Information shown:
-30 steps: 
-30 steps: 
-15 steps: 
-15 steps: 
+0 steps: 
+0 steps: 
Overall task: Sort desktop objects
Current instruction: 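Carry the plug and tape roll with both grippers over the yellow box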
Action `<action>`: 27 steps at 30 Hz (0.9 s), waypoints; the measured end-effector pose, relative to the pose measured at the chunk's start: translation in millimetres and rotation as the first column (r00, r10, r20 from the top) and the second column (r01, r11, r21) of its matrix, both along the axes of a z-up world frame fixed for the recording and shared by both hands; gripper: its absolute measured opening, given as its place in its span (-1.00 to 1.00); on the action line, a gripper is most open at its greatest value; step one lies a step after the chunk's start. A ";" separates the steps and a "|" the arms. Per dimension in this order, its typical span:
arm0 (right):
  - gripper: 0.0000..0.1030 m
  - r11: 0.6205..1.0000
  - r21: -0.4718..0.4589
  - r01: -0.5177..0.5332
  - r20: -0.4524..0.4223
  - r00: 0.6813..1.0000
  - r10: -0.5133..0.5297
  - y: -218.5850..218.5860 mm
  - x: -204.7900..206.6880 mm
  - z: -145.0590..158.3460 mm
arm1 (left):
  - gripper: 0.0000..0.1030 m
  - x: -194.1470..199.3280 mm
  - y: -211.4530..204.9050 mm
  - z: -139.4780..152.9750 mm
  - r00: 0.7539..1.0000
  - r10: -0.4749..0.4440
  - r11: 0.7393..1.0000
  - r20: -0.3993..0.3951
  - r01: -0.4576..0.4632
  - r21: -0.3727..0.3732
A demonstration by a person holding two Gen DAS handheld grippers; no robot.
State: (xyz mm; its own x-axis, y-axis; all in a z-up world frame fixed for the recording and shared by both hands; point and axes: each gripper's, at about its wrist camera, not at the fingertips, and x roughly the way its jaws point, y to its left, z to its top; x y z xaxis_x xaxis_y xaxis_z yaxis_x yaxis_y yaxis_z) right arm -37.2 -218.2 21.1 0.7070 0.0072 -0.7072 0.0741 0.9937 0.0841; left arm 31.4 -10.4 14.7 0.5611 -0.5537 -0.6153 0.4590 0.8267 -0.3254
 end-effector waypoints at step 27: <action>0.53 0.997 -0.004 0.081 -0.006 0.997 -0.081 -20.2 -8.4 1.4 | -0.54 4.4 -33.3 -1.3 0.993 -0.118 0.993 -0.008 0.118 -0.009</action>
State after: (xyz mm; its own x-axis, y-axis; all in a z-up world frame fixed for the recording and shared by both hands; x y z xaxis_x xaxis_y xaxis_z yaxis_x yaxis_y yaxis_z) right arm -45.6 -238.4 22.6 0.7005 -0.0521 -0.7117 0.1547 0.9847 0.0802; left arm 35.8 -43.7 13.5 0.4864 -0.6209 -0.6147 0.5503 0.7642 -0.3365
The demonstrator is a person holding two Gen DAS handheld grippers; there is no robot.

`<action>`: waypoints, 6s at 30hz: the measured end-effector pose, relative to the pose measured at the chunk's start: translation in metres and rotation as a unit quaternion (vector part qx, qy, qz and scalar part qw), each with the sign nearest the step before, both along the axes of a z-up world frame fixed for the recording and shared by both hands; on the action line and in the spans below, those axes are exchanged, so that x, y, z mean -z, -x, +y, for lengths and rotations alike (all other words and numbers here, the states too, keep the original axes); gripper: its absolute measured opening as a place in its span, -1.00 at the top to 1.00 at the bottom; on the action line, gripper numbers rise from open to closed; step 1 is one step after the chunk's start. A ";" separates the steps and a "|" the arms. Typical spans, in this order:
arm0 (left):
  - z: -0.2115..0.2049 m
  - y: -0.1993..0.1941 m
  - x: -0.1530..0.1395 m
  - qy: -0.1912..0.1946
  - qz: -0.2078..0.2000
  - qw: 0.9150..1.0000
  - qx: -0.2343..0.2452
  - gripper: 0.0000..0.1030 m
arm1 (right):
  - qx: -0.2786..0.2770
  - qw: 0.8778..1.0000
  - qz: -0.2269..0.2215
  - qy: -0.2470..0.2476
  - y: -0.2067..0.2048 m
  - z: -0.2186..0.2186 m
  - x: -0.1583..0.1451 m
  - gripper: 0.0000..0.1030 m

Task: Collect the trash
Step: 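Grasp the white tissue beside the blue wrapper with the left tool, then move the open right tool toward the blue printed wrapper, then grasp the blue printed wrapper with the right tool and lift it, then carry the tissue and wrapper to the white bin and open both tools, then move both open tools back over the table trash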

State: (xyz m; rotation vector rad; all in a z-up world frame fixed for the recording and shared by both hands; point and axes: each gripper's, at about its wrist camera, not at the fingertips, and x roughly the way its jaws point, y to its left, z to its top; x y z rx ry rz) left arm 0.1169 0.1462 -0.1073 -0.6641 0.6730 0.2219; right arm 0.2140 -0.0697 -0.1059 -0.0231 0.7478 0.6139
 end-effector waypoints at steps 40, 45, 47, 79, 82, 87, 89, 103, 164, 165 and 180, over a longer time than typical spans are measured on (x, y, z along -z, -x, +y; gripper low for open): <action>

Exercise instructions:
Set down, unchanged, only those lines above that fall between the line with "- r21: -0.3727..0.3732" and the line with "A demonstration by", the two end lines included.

Expected output:
  - r21: -0.3727..0.3732
A demonstration by a person holding two Gen DAS handheld grippers; no robot.

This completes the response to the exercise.